■ **WORK TO COMPLETE**
Please output only the lines that run from the line containing "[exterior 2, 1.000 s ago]" through the end of the material below, exactly.
----------------
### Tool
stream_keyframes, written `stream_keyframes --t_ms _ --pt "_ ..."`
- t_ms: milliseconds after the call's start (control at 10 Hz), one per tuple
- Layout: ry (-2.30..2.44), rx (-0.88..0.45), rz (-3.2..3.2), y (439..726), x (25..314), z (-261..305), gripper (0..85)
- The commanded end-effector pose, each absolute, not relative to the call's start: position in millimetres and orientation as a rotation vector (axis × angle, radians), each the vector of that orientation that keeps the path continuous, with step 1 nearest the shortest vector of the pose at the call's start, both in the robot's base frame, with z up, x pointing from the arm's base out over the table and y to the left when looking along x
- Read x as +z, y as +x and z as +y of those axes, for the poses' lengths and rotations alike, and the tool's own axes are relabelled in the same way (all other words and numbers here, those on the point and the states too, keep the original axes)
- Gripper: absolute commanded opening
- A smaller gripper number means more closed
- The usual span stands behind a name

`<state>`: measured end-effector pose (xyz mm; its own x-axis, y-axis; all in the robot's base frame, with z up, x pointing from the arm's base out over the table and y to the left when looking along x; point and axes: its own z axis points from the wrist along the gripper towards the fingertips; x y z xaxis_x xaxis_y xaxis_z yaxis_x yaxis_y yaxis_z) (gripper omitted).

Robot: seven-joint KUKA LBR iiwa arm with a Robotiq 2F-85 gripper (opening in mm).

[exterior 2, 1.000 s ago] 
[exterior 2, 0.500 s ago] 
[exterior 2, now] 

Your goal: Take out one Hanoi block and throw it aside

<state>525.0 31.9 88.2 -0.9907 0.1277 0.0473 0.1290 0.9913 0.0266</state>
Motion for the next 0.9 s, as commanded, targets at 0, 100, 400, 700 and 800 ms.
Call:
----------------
■ **OUTPUT OF THE TASK**
[exterior 2, 1.000 s ago] 
[exterior 2, 0.500 s ago] 
[exterior 2, now] 

Your goal: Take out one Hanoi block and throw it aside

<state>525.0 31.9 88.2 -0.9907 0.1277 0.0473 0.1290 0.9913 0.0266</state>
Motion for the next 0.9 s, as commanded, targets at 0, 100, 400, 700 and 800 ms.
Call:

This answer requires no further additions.